» **HOW TO COMPLETE THIS TASK**:
Using the data below, return the stretch from the line that contains "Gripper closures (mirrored" through the line that contains "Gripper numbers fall", both included, exactly as it stands and nothing beyond it.

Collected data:
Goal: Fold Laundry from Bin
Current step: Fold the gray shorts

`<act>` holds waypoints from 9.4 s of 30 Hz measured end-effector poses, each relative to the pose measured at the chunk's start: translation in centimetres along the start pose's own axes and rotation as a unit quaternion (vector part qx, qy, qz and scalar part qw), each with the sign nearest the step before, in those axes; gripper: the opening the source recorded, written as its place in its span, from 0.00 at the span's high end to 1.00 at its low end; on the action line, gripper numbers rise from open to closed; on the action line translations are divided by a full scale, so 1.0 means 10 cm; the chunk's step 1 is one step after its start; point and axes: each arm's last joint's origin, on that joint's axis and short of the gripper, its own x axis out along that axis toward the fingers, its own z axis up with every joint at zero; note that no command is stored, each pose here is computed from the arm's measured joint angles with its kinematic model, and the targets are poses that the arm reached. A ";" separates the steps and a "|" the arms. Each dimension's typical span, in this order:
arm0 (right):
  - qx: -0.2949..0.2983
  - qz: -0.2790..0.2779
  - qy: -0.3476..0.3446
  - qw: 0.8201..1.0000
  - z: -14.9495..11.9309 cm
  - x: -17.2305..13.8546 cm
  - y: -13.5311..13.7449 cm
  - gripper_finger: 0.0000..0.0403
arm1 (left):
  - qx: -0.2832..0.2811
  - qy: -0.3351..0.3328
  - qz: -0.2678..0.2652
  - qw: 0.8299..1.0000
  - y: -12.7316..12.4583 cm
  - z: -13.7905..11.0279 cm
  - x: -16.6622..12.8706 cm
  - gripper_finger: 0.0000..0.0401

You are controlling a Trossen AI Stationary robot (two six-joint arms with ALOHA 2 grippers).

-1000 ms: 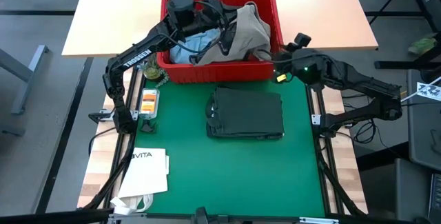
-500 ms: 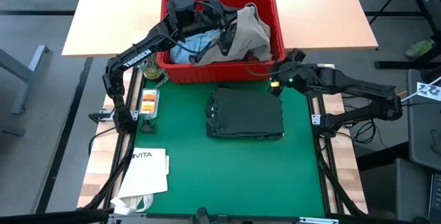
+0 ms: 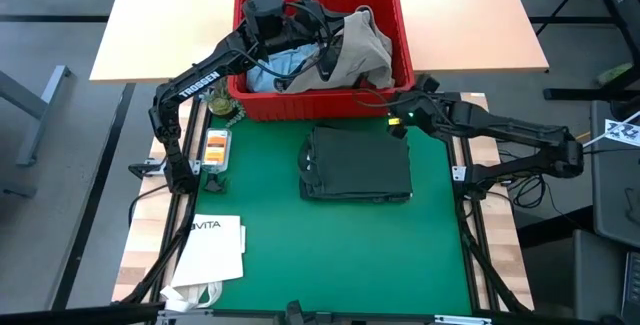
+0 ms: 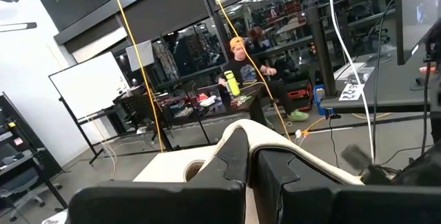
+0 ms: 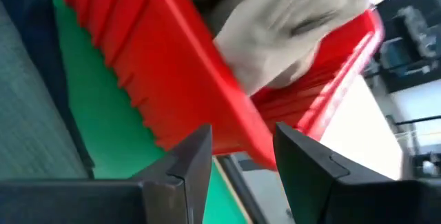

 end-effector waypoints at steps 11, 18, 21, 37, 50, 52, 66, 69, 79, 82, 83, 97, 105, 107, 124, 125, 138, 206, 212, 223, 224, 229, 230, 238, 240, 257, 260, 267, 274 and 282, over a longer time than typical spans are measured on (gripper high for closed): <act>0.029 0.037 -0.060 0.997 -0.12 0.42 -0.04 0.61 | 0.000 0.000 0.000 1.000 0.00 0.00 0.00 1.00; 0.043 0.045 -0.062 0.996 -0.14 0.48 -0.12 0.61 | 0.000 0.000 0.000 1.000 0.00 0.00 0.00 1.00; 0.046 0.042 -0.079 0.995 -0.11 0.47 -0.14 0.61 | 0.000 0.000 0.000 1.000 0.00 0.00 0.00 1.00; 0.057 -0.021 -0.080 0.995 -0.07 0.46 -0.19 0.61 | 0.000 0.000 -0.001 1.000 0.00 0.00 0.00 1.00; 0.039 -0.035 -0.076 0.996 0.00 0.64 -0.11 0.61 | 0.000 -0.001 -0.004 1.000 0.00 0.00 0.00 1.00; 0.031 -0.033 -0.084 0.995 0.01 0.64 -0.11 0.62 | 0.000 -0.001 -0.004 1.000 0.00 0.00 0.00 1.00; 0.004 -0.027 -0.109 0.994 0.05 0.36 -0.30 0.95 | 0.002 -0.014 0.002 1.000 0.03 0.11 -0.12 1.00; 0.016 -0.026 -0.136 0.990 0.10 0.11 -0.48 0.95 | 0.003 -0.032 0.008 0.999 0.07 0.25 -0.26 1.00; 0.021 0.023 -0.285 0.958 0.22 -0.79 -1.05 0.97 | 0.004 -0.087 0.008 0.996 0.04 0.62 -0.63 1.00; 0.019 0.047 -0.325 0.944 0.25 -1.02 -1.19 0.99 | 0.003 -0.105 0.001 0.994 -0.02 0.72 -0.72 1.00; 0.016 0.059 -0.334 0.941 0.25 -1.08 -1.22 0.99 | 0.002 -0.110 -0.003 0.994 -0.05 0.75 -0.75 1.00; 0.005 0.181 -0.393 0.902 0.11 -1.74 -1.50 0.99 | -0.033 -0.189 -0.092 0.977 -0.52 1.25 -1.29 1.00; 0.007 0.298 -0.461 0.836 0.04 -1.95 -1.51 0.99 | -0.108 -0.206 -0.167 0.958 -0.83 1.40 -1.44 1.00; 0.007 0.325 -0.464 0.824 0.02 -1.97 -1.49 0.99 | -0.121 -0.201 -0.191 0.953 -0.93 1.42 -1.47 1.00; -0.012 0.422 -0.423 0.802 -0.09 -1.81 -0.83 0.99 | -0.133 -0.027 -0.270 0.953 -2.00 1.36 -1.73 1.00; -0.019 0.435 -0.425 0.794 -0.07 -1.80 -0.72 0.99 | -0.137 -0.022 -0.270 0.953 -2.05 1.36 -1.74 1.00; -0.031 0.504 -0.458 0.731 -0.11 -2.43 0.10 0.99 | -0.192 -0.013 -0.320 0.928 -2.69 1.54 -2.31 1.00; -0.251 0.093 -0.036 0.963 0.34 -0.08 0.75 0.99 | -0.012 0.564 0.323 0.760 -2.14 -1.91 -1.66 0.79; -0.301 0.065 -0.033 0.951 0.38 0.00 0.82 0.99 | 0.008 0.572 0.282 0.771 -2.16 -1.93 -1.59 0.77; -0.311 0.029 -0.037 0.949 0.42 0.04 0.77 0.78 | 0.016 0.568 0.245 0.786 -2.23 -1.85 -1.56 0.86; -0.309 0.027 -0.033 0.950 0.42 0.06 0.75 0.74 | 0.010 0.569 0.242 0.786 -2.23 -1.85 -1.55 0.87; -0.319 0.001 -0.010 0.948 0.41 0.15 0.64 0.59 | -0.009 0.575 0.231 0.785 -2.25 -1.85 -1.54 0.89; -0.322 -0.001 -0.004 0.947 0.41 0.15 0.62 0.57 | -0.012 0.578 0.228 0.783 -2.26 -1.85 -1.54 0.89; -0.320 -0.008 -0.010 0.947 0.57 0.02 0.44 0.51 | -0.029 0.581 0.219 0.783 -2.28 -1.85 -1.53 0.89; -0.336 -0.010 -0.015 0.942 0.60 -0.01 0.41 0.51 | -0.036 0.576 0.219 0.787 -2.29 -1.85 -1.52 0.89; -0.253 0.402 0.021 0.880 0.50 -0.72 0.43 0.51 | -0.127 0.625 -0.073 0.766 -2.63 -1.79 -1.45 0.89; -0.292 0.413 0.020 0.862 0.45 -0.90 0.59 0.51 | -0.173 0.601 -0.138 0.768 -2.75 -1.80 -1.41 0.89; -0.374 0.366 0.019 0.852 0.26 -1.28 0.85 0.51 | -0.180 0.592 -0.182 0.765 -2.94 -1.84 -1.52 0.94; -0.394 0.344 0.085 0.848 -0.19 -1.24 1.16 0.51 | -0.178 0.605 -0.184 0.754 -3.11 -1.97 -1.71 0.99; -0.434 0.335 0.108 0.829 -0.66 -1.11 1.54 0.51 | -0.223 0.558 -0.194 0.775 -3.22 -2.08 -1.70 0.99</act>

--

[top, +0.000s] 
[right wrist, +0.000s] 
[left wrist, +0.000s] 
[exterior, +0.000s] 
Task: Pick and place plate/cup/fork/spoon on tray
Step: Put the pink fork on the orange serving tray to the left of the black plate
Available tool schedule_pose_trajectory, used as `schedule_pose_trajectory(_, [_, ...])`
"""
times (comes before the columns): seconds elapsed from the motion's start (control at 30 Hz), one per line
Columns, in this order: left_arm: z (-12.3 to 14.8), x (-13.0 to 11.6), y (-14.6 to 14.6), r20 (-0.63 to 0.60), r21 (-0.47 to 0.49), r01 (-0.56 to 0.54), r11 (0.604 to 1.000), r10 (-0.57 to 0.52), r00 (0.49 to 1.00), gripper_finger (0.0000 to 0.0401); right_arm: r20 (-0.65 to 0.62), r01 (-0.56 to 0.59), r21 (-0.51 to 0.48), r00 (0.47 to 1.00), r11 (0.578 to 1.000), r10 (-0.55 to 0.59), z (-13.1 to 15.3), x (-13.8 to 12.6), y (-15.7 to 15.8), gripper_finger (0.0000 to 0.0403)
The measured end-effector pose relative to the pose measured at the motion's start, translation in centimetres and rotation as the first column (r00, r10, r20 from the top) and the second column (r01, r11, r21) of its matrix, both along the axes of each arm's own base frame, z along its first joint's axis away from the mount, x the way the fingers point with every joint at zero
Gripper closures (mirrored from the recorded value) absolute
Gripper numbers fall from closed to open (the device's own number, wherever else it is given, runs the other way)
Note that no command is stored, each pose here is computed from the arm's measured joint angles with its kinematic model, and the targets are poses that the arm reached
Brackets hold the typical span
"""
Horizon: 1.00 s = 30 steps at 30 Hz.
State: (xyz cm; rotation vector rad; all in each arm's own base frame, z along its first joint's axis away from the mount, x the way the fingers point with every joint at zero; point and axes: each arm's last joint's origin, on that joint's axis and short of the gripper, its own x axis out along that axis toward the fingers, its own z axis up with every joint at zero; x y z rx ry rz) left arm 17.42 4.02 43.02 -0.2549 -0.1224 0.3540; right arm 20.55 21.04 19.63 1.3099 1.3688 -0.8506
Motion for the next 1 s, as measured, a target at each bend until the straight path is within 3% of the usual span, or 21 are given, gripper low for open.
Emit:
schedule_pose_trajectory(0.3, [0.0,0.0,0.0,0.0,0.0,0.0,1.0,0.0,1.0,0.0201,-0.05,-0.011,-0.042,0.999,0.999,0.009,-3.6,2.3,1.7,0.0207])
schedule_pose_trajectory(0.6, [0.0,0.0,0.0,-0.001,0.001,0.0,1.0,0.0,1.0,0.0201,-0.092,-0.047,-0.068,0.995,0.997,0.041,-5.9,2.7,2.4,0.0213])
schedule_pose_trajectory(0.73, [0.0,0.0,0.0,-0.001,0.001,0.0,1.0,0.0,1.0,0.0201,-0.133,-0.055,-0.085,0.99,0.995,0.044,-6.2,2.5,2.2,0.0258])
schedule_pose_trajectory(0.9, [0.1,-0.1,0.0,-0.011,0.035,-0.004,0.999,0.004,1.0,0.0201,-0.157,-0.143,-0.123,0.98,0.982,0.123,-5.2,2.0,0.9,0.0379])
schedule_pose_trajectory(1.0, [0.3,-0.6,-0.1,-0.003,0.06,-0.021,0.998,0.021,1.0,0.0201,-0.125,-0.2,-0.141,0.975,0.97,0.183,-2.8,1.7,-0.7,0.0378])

» **EXERCISE SOLUTION**:
Gripper closures (mirrored from the recorded value) absolute
Gripper numbers fall from closed to open (the device's own number, wherever else it is given, runs the other way)

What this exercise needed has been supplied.